## INSTRUCTIONS TO FOLLOW
For each line of the data below that holds "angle", copy the line.

(DATA FOR THE TASK Opens)

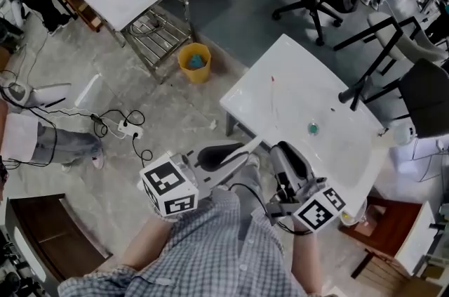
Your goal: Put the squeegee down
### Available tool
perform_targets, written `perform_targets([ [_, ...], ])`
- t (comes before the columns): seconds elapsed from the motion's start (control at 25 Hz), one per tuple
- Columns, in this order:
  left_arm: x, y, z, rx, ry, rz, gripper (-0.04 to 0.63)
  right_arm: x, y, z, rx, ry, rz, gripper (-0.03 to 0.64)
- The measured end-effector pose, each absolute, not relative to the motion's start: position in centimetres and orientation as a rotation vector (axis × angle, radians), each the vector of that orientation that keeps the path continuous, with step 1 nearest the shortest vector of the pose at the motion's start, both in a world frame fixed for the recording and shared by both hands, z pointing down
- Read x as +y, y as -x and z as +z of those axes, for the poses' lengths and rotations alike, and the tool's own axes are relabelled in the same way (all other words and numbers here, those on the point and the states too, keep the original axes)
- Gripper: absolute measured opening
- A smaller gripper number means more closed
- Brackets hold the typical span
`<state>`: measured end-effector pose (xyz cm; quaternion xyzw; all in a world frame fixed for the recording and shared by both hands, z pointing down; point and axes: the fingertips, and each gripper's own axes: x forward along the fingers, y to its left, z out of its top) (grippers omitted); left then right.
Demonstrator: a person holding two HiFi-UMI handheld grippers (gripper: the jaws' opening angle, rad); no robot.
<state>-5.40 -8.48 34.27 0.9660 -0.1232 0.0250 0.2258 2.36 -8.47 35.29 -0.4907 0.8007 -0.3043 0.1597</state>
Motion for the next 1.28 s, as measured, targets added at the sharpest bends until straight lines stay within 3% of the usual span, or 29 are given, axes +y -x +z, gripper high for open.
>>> perform_targets([
  [0.68, -14.2, 1.2, 33.2, -0.209, -2.537, -0.100, 0.074, -14.1, -4.1, 34.6, 2.105, 1.012, -1.057, 0.129],
  [1.28, -15.4, -4.1, 35.4, -0.066, -2.439, -0.046, 0.074, -16.8, -8.6, 36.2, 1.976, 0.895, -1.144, 0.112],
])
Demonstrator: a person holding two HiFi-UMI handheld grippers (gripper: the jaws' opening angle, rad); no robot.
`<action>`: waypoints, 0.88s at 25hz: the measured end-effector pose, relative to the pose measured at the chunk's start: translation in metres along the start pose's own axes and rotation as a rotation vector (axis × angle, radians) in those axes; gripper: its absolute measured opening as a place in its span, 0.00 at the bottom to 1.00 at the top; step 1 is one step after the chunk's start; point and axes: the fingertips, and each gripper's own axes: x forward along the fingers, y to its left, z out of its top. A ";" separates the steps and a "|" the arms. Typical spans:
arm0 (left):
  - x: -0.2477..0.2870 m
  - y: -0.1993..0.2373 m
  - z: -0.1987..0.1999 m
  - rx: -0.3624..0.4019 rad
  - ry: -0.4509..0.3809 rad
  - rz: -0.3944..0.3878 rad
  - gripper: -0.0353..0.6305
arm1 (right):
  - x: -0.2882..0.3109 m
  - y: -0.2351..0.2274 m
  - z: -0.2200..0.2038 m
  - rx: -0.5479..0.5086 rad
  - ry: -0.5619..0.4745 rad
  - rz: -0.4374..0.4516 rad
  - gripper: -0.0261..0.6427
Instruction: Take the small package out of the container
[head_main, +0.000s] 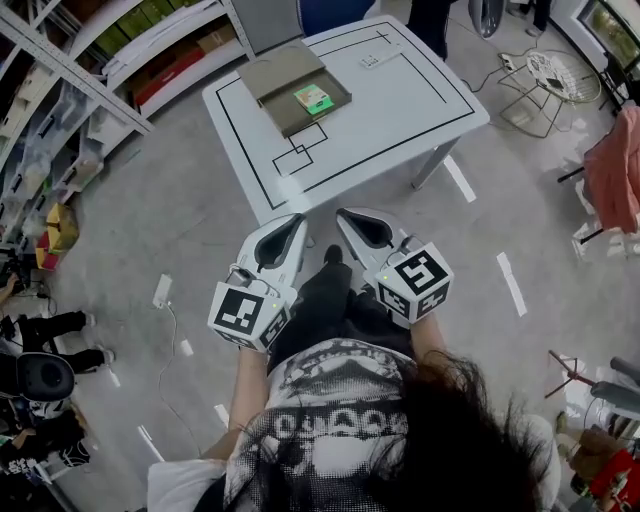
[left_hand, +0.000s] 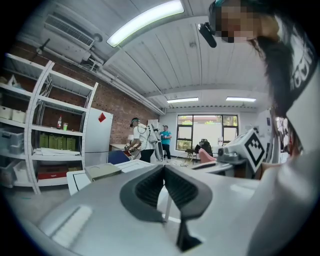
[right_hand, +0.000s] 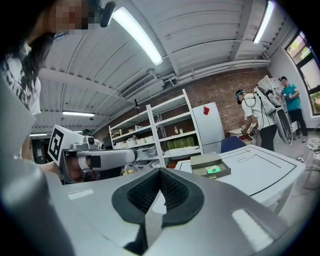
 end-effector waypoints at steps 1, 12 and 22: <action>0.003 0.002 -0.001 0.000 0.004 0.001 0.05 | 0.001 -0.002 0.000 0.002 0.001 0.002 0.03; 0.065 0.039 -0.001 0.000 0.007 -0.015 0.05 | 0.038 -0.059 0.007 -0.007 0.028 -0.010 0.03; 0.132 0.110 0.004 0.002 0.019 -0.003 0.05 | 0.112 -0.126 0.024 -0.024 0.085 -0.002 0.03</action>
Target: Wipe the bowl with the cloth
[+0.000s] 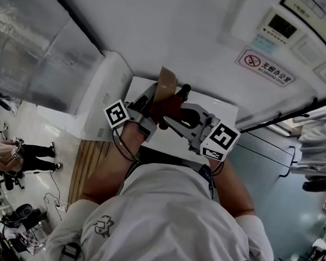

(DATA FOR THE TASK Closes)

## REPLY
- The measured end-effector pose, each absolute, not relative to the motion's start: position in centimetres and orientation as a rotation vector (axis × angle, radians), each the vector of that orientation that keeps the path continuous, with step 1 nearest the shortest vector of the pose at the motion's start, both in a world frame fixed for the recording and shared by both hands, z pointing down
Demonstrator: a person holding two HiFi-UMI handheld grippers (gripper: the jaws' opening angle, rad); no robot.
Demonstrator: a person holding two HiFi-UMI handheld grippers (gripper: the jaws' opening angle, rad); no robot.
`<action>`: waypoints, 0.88s at 25hz: the measured end-effector pose, relative to the pose measured at the chunk's start: translation in metres along the start pose's own axes and rotation as a rotation vector (axis × angle, radians) in those axes; gripper: its absolute measured opening as a place in its span, 0.00 at the bottom to 1.00 at the top; step 1 is one step after the chunk's start; point and axes: the fingertips, and each gripper's own axes: x forward along the fingers, y to its left, z out of its top. A ";" separates the steps and a "|" the arms. Typical spans:

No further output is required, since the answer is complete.